__WHAT YOU ARE ASKED TO DO__: Identify and pull out each line of the entries in which "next" occurs.

[Collected data entries]
=== Section Start ===

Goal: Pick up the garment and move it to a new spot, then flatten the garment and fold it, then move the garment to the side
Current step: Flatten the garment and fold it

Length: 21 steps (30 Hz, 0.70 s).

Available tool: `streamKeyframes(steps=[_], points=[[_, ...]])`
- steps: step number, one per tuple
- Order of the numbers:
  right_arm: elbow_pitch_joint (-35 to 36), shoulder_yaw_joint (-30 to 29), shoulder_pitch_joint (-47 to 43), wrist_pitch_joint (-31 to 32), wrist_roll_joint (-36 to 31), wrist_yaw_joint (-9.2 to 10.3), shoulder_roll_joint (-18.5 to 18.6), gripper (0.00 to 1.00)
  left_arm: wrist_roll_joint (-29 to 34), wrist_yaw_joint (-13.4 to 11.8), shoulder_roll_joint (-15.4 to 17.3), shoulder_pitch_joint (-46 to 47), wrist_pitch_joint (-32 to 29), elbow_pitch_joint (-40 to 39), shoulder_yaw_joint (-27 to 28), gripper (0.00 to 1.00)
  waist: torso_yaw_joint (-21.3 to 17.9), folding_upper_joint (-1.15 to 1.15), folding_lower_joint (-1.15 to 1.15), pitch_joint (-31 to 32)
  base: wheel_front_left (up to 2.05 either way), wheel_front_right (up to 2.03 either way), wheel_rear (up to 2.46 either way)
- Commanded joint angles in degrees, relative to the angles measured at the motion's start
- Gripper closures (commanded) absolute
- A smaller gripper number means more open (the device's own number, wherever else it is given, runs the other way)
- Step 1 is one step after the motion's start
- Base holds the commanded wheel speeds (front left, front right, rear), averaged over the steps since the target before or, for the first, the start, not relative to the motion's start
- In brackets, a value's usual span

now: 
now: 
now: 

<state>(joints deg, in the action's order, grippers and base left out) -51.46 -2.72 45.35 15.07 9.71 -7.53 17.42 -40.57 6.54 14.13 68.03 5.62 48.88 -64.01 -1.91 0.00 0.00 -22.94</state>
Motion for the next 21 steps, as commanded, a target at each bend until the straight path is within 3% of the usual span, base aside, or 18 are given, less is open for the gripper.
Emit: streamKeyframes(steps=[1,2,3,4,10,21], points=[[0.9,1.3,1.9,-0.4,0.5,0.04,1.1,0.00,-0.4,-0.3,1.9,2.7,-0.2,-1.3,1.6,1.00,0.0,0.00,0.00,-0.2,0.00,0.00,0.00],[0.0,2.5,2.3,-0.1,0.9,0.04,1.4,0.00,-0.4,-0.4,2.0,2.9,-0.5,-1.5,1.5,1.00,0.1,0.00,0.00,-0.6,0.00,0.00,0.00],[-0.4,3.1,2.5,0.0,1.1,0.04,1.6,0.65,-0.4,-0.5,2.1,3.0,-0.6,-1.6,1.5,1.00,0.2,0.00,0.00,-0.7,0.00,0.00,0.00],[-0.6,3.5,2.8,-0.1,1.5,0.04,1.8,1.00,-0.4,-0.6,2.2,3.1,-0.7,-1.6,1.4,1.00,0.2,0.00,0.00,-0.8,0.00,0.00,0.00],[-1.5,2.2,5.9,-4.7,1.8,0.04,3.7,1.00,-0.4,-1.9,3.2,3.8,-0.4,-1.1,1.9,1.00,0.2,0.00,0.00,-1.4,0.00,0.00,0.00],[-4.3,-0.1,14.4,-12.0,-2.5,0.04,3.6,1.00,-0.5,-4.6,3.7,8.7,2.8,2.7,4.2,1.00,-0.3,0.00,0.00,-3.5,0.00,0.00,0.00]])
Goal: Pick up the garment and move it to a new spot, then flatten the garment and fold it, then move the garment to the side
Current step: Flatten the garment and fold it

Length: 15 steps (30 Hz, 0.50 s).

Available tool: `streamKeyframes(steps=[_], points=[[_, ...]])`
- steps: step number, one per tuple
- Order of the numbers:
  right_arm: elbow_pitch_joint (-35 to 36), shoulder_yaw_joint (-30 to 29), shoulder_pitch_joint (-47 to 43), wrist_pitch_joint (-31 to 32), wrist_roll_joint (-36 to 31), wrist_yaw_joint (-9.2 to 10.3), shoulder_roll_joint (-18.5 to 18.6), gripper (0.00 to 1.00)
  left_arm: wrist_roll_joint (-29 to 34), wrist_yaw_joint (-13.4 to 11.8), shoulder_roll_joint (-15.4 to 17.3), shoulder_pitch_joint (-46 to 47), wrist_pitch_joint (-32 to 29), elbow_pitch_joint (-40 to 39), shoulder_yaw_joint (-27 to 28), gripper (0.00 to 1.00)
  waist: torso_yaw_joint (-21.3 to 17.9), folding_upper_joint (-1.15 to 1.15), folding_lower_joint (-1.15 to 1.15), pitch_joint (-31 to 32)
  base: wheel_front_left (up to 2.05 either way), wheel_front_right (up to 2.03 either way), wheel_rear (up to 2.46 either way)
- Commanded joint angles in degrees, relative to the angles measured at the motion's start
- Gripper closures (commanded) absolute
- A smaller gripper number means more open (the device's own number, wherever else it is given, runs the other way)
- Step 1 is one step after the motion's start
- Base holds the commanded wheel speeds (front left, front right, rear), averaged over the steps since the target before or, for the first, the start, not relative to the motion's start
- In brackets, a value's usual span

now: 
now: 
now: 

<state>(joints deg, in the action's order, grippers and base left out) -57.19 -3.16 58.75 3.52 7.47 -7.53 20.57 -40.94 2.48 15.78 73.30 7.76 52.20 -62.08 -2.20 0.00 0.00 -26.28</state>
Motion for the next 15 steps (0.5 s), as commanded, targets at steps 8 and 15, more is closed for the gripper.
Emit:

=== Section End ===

__SOLUTION BELOW__:
Motion for the next 21 steps, as commanded, a target at each bend until the straight path is within 3% of the usual span, base aside, or 18 are given, less is open for the gripper.
Motion for the next 15 steps (0.5 s), as commanded, targets at steps 8 and 15, more is closed for the gripper.

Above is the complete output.